Additional requirements for coalesced reads/writes structs must map to built-in type

I didn’t see this explicitly in the CUDA Programming Guide, so I thought I’d post it here. It seems that if you want global memory reads/writes of a struct to be coalesced, the fields of the struct must map exactly to one of the built-in (vectorized) types. So, for example, none of the following structs will succeed in coalesced memory ops, even if they are 16-byte- and half-warp-aligned.

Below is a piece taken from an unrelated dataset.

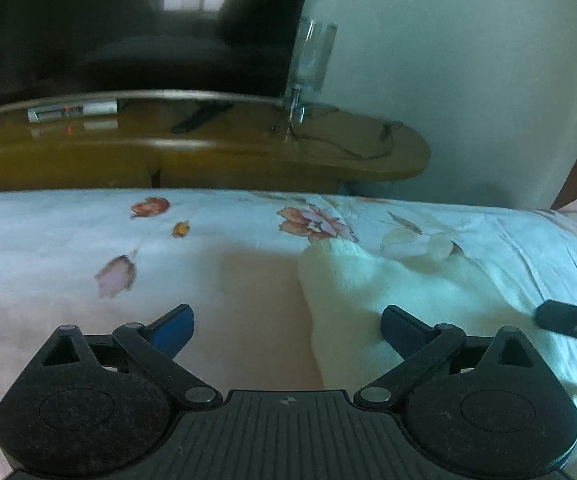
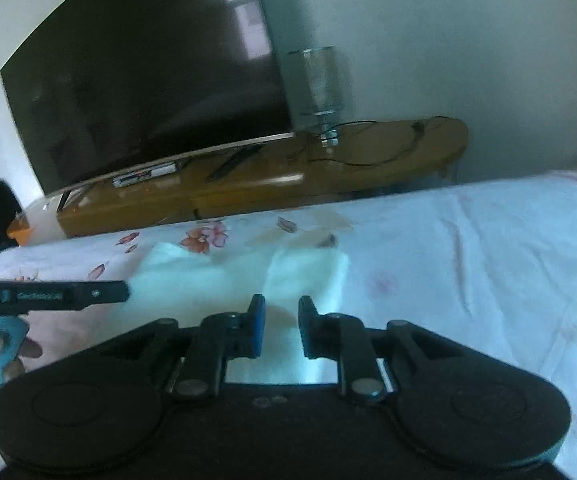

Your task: Fold small clothes

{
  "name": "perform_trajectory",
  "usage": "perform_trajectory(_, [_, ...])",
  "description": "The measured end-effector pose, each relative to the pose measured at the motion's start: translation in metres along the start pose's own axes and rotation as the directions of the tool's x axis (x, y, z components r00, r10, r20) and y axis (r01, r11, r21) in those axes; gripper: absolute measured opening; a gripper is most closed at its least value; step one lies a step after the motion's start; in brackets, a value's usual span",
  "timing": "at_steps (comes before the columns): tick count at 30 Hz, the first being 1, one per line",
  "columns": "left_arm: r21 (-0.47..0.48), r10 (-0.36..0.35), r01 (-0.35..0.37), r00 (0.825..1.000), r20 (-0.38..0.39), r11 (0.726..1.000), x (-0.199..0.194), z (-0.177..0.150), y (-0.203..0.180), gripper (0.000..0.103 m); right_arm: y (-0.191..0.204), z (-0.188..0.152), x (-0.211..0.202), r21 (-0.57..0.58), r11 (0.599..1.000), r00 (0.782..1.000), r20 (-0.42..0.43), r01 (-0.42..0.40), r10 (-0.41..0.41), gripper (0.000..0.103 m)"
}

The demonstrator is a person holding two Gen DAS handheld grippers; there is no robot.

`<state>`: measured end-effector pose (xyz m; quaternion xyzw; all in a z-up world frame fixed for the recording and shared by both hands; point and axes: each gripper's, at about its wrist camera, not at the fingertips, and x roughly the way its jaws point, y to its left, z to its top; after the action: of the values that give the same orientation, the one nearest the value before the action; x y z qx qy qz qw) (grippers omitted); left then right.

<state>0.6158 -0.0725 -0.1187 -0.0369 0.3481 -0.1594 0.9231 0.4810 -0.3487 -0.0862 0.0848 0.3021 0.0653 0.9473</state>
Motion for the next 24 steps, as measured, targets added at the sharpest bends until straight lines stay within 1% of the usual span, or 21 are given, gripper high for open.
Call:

typedef __align__(16) struct

{

    char a,b,c,d;

    char e,f,g,h;

    char i,j,k,l;

    char m,n,o,p;

} t1;

typedef __align__(16) struct

{

    char a,b,c,d;

    int e;

    int f;

    int g;

} t2;

typedef __align__(16) struct

{

    char a,b;

    short c;

    int d;

    int e;

} t3;

typedef __align__(16) struct

{

    short a,b;

    int c;

    int d;

    int e;

} t4;

typedef __align__(16) struct

{

    short a,b;

    int c;

    int d;

} t5;

This isn’t too surprising, but it should really be explicit somewhere in the documentation. Have I got the rule correct, or is it more subtle?

You can test it yourself with the attached modification of MisterAnderson42’s bandwidth test code.
bw_test_struct.zip (1.55 KB)

Have you tried reading them as float4*?

Reading/writing speed can be fine as float4, but the casting and byte manipulations are problematic. I’ve had to be careful about converting, for example, between ints and chars. Byte order is different on x86 host and the device, I think. I’m sure it can be done properly, but requires a bit of care.

Of course, my point was just to make sure people know the limitation, not to say that it’s insurmountable.

To expand on that a bit, I seem to recall that casting works consistently between emulation and device mode if you go between uchar4 and int, but not if you use an array of chars.

So I have tested out doing the reads as a built-in type and then manually casting and assigning the struct fields. It works just fine, and coalesces properly. Given that, I think this should be considered a missing compiler feature (I won’t go so far as to call it a bug) rather than a hardware limitation. It would be great if the compiler was doing this for us behind the scenes, so we could read any properly-aligned structs of the right size.

BTW, I did the read as a uint4 rather than a float4, which crashed the compiler. To get the chars, I cast one of the fields of the uint4 to a uchar4 and did the manual assignments. If shorts and chars are involved, you can one field of the uint4 to a ushort2, then cast one field of the ushort2 to a uchar4. I’m not sure if there is some underlying issue with going between integer and floating point types. In principle there shouldn’t be, I think, but it may just be some issue in the current compiler code.

Have you tried looking at the .ptx code generated from your source? It’s possible that the compiler generates code that writes your structure of 16 elements in several steps, as fields become available. This would break coalescing. Please confirm if that’s what’s happening.

Paulius

I’m not comletely sure what you mean by “as fields become available”. I’m attaching the .ptx below. It is indeed breaking the reads/writes into several steps, which breaks coalescing, as you say. The question at this point is whether the compiler could do something a bit smarter. (BTW, I’ve gone ahead and filed a bug/feature request for this as well).
bw_test_struct.ptx.gz (5.07 KB)

Thanks for filing the bug. I’ve run into a case where I had to coax the compiler into not breaking up a uchar4 store. I’ll see about linking the two bug reports.

Here’s what I meant by the fields becoming available. Some of the fields in a structure will have their values computed before others. Say, fields a,b,c,d get computed first. Thus, sometimes the compiler decides to store the fields that are ready, while computing the results for the remaining ones. This would be a good optimization if coalescing wasn’t being broken - registers are being conserved and writes are being overlapped with arithmetic.

Paulius